Economische zelfstandigheid van vrouwen toegenomen

Tussen 2000 en 2005 is het aandeel economisch zelfstandigen gelijk gebleven. De verschillen tussen mannen en vrouwen zijn daarbij wel duidelijk kleiner geworden. Het aandeel economisch zelfstandige mannen is gedaald, terwijl dit bij vrouwen juist is toegenomen.

Aandeel economisch zelfstandige mannen en vrouwen

Aandeel economisch zelfstandige mannen en vrouwen

Economische zelfstandigheid blijft gelijk

In 2005 waren er bijna 11 miljoen mensen in Nederland tussen 15 en 65 jaar oud. Van hen was 55 procent economisch zelfstandig. In 2000 lag het aandeel economisch zelfstandigen even hoog.

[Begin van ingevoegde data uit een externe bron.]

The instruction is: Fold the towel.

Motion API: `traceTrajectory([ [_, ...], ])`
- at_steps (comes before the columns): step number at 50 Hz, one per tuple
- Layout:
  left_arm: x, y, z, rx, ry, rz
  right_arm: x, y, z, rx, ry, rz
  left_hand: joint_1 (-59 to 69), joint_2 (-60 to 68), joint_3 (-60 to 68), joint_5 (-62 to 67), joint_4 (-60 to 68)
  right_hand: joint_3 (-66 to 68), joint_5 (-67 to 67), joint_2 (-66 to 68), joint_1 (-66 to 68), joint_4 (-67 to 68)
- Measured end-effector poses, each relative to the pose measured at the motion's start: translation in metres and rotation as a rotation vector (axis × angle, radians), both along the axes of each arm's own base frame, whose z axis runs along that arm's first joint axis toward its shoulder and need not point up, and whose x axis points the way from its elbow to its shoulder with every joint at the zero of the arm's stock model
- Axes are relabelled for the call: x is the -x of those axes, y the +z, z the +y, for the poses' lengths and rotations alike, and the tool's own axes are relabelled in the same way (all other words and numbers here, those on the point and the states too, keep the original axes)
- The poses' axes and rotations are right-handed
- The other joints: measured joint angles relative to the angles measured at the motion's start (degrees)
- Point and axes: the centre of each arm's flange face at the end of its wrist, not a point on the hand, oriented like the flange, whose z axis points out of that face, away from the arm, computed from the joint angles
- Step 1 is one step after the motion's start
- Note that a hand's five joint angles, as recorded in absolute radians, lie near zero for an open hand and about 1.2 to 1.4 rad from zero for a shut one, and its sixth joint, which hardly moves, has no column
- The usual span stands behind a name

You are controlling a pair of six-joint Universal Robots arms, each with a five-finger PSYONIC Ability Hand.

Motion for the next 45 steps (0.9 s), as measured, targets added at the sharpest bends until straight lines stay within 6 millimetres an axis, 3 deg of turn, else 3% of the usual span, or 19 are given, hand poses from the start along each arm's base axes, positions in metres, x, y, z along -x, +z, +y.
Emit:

Verschil tussen mannen en vrouwen neemt af

Bij mannen en vrouwen was sprake van een uiteenlopende ontwikkeling. Zo daalde het aandeel economisch zelfstandige mannen van 71 procent in 2000 naar 68 procent in 2005. Bij vrouwen was juist sprake van een stijging van 39 procent in 2000 naar 42 procent in 2005. Het verschil is in deze periode dus kleiner geworden.

De verschillen in het aandeel economisch zelfstandige mannen en vrouwen kunnen deels verklaard worden door traditionele rolpatronen. Zo gaat een groot deel van de vrouwen al voor hun dertigste minder werken of stopt met werken vanwege de zorg voor jonge kinderen, terwijl het merendeel van de mannen blijft werken.

Door veranderingen in deze rolpatronen melden vrouwen zich tegenwoordig echter vaker op de arbeidsmarkt. Hierdoor is de kloof tussen het aandeel economisch zelfstandige mannen en vrouwen kleiner geworden.

Economische zelfstandigheid

Economische zelfstandigheid

Sterke stijging bij ouderen

Ook voor de verschillende leeftijdsgroepen lopen de ontwikkelingen sterk uiteen. Zowel bij mannen als bij vrouwen tot 30 jaar nam de economische zelfstandigheid tussen 2000 en 2005 af. Dit komt doordat de werkloosheid in deze periode is gestegen en daarbij vooral jongeren relatief sterk trof. Ook is er een trend dat jongeren langer en meer een opleiding volgen.

In de leeftijdsgroep van 30 tot 55 jaar was er een tegengestelde ontwikkeling bij mannen en vrouwen te zien. Zo daalde het aandeel economisch zelfstandige mannen in deze groep van 87 procent in 2000 naar 85 procent in 2005, terwijl er bij vrouwen juist een stijging zichtbaar was van 46 naar 52 procent.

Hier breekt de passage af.